EDUCATION THROUGH READING

By Dr. E. BENJAMIN ANDREWS

LINCOLN, NEBR.

THREE is a wide variety of motives any one of which may lead a person to become a reader. Sir John Herschel wrote:

Were I to pray for a taste that should stand me in stead under every variety of circumstances, and be a source of happiness and cheerfulness to me during life, and a shield against its ills, it would be a taste for reading.

A Suwanee reviewer deals with reading as an elegant pastime, the mental profit yielded by it being considered incidental. The reading of books as he thinks of it is to be classed with the viewing of pictures, a sort of esthetic exercise, delightful, uplifting, cultivating and, incidentally, informing, not resorted to, however, for the sake of information, at least not primarily for the sake of this, but for the refined pleasure to be derived from the exercise.

Reading for pleasure and diversion is perfectly legitimate when people have time and inclination for this; and it is well to urge those having time for it to cultivate also the inclination; but that is not the aspect of reading to which we would draw attention now. It is proposed to discuss reading as an earnest occupation, carried on with the direct purpose of drilling and storing the mind, its pleasurable and esthetic results, important as they are in themselves, being quite secondary. The theme, then, is reading as a distinct, invaluable, and too little recognized educational resource.

Consider first the very great encouragements to reading which now exist, and then note certain methods for responding to these encouragements, for utilizing the magnificent and ever-improving opportunities to read profitably opened to all in our modern life.

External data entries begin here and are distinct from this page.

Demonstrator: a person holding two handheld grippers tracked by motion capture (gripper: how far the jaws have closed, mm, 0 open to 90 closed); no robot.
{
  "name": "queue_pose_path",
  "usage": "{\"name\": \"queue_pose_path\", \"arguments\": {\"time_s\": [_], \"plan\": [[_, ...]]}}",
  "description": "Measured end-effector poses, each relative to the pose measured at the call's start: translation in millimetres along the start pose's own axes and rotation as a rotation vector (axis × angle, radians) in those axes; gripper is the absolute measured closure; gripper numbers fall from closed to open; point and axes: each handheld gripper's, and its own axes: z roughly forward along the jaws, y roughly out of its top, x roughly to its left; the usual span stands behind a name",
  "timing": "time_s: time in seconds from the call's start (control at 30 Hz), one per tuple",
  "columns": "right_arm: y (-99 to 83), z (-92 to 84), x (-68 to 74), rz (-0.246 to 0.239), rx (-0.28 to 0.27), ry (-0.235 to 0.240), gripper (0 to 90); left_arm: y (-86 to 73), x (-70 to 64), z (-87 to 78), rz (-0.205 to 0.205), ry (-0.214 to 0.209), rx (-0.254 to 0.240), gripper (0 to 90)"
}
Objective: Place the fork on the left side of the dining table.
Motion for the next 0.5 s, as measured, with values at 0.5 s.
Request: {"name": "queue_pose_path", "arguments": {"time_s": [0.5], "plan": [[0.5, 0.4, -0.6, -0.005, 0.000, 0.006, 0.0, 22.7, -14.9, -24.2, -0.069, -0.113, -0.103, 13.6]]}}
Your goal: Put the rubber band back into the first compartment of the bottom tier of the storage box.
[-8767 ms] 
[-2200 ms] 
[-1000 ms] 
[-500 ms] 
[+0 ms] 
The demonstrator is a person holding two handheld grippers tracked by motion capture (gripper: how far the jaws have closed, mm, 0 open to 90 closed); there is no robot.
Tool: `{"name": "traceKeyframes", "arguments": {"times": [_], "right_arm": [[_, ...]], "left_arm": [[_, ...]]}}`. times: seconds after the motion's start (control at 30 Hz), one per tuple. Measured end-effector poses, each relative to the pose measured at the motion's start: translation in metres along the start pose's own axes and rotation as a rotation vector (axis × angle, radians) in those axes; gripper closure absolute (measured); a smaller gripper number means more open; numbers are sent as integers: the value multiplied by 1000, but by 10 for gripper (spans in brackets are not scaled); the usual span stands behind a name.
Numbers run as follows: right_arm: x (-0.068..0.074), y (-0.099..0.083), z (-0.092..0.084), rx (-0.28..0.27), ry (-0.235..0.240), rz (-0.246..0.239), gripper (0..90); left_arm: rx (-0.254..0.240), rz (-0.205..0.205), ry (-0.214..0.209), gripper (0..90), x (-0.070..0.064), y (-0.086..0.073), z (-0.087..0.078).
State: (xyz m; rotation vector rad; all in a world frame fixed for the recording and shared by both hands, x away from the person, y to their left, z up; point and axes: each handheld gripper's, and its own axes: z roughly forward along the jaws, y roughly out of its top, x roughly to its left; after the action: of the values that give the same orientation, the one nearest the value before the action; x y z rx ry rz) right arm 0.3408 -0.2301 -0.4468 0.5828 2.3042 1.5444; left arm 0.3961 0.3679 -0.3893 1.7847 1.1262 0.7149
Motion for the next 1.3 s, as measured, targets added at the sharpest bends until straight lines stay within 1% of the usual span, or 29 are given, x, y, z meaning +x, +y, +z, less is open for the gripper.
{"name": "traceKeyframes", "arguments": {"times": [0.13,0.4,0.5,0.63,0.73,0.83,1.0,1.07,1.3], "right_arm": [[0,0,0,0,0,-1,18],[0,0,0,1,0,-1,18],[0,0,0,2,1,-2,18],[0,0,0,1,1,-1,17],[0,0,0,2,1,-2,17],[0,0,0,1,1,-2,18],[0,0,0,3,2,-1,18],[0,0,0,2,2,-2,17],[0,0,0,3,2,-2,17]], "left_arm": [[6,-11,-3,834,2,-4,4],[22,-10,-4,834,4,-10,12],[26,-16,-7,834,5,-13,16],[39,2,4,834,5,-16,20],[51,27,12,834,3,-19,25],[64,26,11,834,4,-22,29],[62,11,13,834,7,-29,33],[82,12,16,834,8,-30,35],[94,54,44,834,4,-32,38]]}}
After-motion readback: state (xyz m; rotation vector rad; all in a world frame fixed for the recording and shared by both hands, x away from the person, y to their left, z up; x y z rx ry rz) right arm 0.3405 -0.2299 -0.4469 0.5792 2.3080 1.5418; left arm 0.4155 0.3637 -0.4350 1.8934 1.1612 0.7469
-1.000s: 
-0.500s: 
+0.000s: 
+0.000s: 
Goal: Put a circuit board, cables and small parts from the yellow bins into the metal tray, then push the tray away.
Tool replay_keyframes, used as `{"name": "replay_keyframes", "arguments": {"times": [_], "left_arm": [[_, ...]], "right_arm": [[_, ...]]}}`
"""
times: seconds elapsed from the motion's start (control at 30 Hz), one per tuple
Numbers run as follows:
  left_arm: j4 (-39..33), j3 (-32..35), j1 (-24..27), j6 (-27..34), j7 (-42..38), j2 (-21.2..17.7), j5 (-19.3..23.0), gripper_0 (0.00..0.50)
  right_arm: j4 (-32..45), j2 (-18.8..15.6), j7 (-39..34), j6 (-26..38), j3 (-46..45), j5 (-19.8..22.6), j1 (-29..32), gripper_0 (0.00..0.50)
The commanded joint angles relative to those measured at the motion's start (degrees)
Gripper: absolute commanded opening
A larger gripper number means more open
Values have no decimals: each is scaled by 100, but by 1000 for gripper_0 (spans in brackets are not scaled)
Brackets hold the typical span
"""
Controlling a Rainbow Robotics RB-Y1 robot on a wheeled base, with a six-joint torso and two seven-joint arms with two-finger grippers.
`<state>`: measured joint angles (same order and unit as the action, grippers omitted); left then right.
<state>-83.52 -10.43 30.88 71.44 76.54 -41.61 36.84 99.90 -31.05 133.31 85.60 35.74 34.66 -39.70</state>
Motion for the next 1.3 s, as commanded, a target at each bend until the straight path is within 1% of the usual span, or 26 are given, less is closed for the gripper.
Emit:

A cordial invitation to wide reading is extended by the presence all about us of ample literature, representing every department of thought, in forms perfectly convenient and incredibly cheap.

Carlyle said:

Of all things which men do make here below by far the most momentous, wonderful and worthy are the things we call books.

And Macaulay:

I would rather be a poor man in a garret with plenty of books than a king who did not love reading.